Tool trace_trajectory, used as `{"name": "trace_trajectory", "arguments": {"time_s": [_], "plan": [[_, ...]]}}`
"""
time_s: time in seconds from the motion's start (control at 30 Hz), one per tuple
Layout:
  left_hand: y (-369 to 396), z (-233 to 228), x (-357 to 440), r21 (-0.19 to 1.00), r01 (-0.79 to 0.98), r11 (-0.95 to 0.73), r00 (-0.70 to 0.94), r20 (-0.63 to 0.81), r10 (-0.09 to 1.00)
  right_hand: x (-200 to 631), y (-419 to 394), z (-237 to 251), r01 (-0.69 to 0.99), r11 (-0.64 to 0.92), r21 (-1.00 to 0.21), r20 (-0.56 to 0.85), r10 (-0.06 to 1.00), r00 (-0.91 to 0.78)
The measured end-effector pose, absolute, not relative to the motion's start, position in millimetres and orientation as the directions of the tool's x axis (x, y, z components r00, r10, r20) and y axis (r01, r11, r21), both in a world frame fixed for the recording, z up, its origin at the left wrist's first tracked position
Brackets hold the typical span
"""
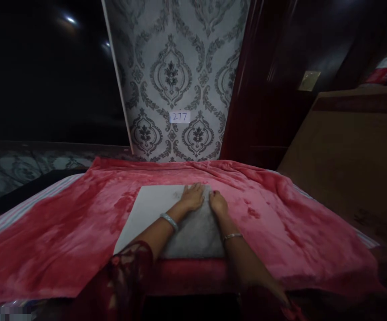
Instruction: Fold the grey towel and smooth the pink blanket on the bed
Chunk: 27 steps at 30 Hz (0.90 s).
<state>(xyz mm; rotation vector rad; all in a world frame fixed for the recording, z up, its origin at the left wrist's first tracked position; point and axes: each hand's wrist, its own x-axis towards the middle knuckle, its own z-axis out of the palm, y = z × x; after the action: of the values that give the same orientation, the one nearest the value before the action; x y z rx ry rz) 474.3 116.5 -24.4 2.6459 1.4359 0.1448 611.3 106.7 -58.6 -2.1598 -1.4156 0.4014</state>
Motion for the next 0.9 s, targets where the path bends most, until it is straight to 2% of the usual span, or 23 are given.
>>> {"name": "trace_trajectory", "arguments": {"time_s": [0.13, 0.23, 0.4, 0.53, 0.63, 0.73, 0.8, 0.9], "plan": [[122.6, -55.9, 480.6, 0.147, 0.817, -0.558, 0.547, 0.110, 0.830, 601.4, 98.3, -66.5, 0.752, -0.369, -0.546, 0.010, 0.895, 0.447], [134.1, -57.8, 455.3, 0.118, 0.849, -0.515, 0.506, 0.100, 0.857, 601.7, 96.5, -68.3, 0.757, -0.377, -0.534, 0.007, 0.893, 0.450], [156.6, -43.9, 373.1, 0.070, 0.936, -0.346, 0.346, 0.006, 0.938, 602.8, 97.5, -67.1, 0.760, -0.383, -0.525, 0.009, 0.891, 0.455], [157.7, -41.6, 315.0, 0.048, 0.962, -0.269, 0.268, 0.032, 0.963, 601.3, 94.0, -64.3, 0.756, -0.375, -0.537, 0.022, 0.889, 0.456], [149.2, -37.4, 287.1, 0.058, 0.988, -0.143, 0.141, 0.034, 0.989, 599.8, 89.9, -60.4, 0.749, -0.367, -0.552, 0.027, 0.890, 0.456], [133.5, -27.2, 276.3, 0.013, 1.000, -0.009, 0.008, 0.043, 0.999, 600.4, 87.9, -55.5, 0.738, -0.371, -0.564, 0.021, 0.887, 0.461], [116.6, -18.6, 283.6, -0.022, 1.000, -0.014, 0.016, 0.104, 0.994, 603.8, 87.9, -52.6, 0.733, -0.366, -0.573, 0.009, 0.892, 0.453], [78.3, -8.8, 319.7, -0.038, 0.976, -0.214, 0.218, 0.147, 0.965, 612.4, 83.1, -49.5, 0.732, -0.337, -0.592, -0.018, 0.914, 0.406]]}}
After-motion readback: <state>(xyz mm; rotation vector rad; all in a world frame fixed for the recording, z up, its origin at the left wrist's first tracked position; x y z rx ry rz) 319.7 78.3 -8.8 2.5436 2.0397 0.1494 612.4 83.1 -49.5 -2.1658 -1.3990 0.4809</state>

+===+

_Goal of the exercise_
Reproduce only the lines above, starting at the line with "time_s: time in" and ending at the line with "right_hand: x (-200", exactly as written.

_Answer to the problem_
time_s: time in seconds from the motion's start (control at 30 Hz), one per tuple
Layout:
  left_hand: y (-369 to 396), z (-233 to 228), x (-357 to 440), r21 (-0.19 to 1.00), r01 (-0.79 to 0.98), r11 (-0.95 to 0.73), r00 (-0.70 to 0.94), r20 (-0.63 to 0.81), r10 (-0.09 to 1.00)
  right_hand: x (-200 to 631), y (-419 to 394), z (-237 to 251), r01 (-0.69 to 0.99), r11 (-0.64 to 0.92), r21 (-1.00 to 0.21), r20 (-0.56 to 0.85), r10 (-0.06 to 1.00), r00 (-0.91 to 0.78)

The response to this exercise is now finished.